* _What to do_: Among the entries below, please show each line that carries the word "fingertips".
********
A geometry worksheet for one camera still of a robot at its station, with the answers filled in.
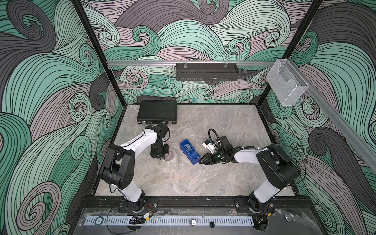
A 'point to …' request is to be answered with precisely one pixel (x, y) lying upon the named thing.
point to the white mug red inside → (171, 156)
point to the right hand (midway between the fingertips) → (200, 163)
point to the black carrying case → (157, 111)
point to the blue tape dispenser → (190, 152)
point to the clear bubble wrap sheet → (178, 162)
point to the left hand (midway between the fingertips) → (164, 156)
********
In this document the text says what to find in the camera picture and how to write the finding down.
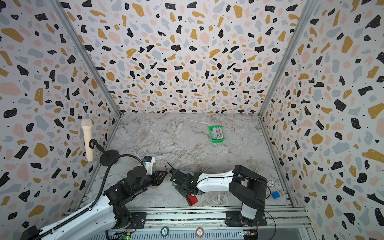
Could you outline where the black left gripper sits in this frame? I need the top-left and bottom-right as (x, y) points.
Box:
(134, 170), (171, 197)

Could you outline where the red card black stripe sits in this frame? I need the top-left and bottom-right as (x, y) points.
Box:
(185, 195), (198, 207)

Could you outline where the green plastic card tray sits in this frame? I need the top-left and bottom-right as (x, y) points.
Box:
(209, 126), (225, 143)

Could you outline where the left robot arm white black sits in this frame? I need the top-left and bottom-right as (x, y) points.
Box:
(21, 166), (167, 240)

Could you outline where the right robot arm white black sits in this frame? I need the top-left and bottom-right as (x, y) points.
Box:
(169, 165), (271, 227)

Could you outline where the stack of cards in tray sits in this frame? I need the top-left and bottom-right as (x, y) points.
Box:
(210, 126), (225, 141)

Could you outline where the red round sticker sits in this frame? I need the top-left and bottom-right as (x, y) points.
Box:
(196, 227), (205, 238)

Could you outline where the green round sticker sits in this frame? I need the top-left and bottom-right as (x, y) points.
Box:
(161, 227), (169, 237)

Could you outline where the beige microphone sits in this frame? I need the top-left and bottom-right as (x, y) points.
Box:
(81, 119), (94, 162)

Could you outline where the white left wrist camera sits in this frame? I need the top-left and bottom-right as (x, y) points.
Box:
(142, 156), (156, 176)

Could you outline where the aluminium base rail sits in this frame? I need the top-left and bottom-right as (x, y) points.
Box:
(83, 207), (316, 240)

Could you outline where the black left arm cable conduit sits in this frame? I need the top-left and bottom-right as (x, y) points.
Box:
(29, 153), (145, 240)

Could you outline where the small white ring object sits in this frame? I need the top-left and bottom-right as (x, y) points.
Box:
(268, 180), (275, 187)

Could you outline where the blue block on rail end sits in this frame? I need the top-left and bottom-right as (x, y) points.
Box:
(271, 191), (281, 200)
********
* _Result of the exercise_:
point to the right hand (midway between the fingertips) → (200, 163)
point to the left hand (midway between the fingertips) → (164, 156)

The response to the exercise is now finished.